The rare disease plan will rely on precision medicine to respond to 140,000 people
84.5% of the actions will be implemented in the first three years of the strategy that will see the light of day this year with the horizon set at 2027
The approval of the Comprehensive Plan for Rare Diseases of Castilla y León has already begun its countdown to address the urgent challenges of a group that in the Community could reach 140,000 people. The objective of this strategy, which will be approved this year and whose horizon is set at 2027, is to implement a coordinated model of comprehensive care that guarantees access in a timely manner, under equitable conditions, to all those affected in order to reduce morbidity and mortality. and provide coverage for specific needs to improve their quality of life. In the first three years, the plan sets the momentum of 84.7 percent of the shares, according to the strategic draft to which Ical has had access.
The document proposes an approach from the perspective of personalized precision medicine, for which it proposes a health structure in a network with units, care nodes and multidisciplinary reference teams, which allows ordering the care circuits. This will guarantee multidisciplinary and continuous care, with coordination between the health field and other sectors to favor access to socio-health, educational and labor resources, as well as their suitability.
The plan is the result of an alliance between the Board, the Biomedical Research Institute of Salamanca (IBSAL), and the Spanish Federation for Rare Diseases (Feder), which has had the participation of the Ministries of Health, Family and Equal Opportunities, Education, and Industrial, Trade and Employment.
All these agents have come together to respond to low-prevalence pathologies that affect one person per 2,000, or a very low one, one per 50,000, which in many cases are chronic, progressive, degenerative and disabling, and require the application of a treatment throughout the life of the affected people. It is estimated that two out of three rare diseases appear before two years of age; they cause motor, sensory or intellectual deficit, in one out of two, and cause 35 percent of the deaths of children under one year of age; ten percent of those from one to five years, and 12 percent of those from five to 15 years.

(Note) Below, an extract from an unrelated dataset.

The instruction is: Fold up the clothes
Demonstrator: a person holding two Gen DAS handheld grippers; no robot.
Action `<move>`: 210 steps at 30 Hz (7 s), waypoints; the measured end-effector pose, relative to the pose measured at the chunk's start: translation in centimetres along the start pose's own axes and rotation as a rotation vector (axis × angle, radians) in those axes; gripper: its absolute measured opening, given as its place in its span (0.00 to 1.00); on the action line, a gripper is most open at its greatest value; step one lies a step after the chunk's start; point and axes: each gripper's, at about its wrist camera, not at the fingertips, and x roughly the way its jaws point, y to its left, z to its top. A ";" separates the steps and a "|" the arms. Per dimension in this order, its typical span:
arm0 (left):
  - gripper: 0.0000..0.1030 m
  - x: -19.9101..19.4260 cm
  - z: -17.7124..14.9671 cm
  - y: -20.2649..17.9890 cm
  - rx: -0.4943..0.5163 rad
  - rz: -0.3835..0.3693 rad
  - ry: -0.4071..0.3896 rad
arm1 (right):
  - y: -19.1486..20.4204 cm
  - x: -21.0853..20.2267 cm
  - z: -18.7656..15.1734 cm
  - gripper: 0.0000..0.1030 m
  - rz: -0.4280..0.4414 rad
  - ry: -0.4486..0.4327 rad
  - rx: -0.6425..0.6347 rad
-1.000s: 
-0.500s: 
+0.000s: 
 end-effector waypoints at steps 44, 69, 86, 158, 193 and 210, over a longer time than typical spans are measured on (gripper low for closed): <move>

In addition to this, they are generally complex diseases, with a high impact on the conditions and quality of life of the people who suffer from them and their families, and difficult to diagnose. Not surprisingly, almost half of those diagnosed had to travel outside their province; Of these, up to 40 percent did so on five or more occasions in search of diagnosis or treatment, and up to 17 percent could not travel, even though they needed it.
Cut times and refine treatments
With this strategy, Sacyl wants to cut diagnostic times, which are currently an average of five years, and 20 percent of patients have to wait up to ten or more, which implies support and treatment, with a 40 percent of the cases without them, and in 27 percent with inadequate treatment. Moreover, in 27 percent of cases it is known that the disease has worsened, according to the documentation consulted by Ical.
From this starting point, the plan includes seven axes to address with guarantees the needs of those who suffer from a rare disease in Castilla y León. The first is to develop information systems and strengthen the regional registry, called RERCyL, to advance in its detection and identification.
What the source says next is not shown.